Usnavi turned around at the sound of the back door opening and closing, and composed his face just in time to glare at Sonny as he emerged through the doorway, grinning widely.

“Sonny, you’re late. You were supposed to be back half an hour ago.

“Chillax, cuz, you know you love me.”

“Shut up and do something productive. Get some dirt on those Nikes.” With that, Sonny’s smile grew even wider as he shuffled to a side room to unpack boxes. Usnavi sighed, watching him leave with a growing annoyance, both at his nonchalance and the fact that he'd forgotten to remind him about the candy wrapper.

Goddammit, you had ONE FUCKING JOB, Usnavi, he thought, frowning until the bell on the front door indicated a new customer.

He turned around and met a very strange sight indeed.

There was a man, not much taller than him, standing frozen just past the doorframe. The door behind him closed, sending a whirl of wind through his curly brown hair. Freckles covered his face and hands, and had he not been wearing a jacket, Usnavi would have seen the dots splashed across his arms, too. He stood stock-still, one arm slightly behind him in an attempt to catch the already-closed door, his feet paused mid-step, as he stared at Usnavi.

And he was gorgeous.

Usnavi never stood still. If he was nervous, he’d bite his lip, or drum his fingers on the counter, or tap his foot. Now he found himself doing all three. Feeling more than slightly uncomfortable under such scrutiny by such a handsome man, he directed his gaze to the stranger’s eyes, opening his mouth in an attempt to form a greeting, and immediately closing it, helpless.

Cute Stranger had brilliant green eyes shaped like almonds, with wide, dark pupils and thick eyelashes. Usnavi was staring back at this point, but he couldn’t tear his eyes away. Besides the fact that the man was built like a fucking god, his eyes sparked something in Usnavi’s mind.

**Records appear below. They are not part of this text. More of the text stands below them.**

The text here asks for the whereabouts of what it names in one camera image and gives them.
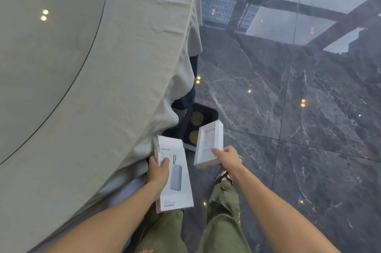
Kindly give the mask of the person's left hand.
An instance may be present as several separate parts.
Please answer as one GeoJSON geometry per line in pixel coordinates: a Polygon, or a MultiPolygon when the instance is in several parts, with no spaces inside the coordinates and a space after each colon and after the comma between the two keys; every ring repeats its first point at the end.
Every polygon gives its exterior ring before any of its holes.
{"type": "Polygon", "coordinates": [[[146,184],[153,189],[155,200],[157,200],[160,197],[160,194],[165,188],[169,178],[159,176],[159,167],[162,166],[162,164],[169,164],[169,159],[164,158],[161,164],[158,164],[154,156],[151,156],[149,158],[148,171],[146,173],[146,184]]]}

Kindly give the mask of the person's right hand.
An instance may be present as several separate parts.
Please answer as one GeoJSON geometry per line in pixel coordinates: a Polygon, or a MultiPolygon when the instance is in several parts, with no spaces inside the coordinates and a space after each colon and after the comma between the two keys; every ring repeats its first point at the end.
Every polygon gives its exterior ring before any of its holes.
{"type": "Polygon", "coordinates": [[[211,152],[221,162],[221,169],[223,171],[221,177],[229,178],[232,182],[237,181],[237,173],[243,167],[241,156],[236,149],[229,145],[222,150],[211,148],[211,152]]]}

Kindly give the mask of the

He was sure he’d seen this man before. He tried to place the face, and realized abruptly that the throbbing in his eyebrow, which had always beat dully when he thought about his past, was now completely silent, gone.

The man broke him out of his reverie, his green eyes wide, as he took a step forward tentatively, almost as if Usnavi would dissolve if he moved any faster. His lips parted and he seemed to be struggling for words. Finally, a single word escaped from his mouth, barely a whisper.

“Alexander?”

It was Usnavi’s turn to stand frozen.

Notes:

Whether or not anybody wanted this, heeeeeeeere we go.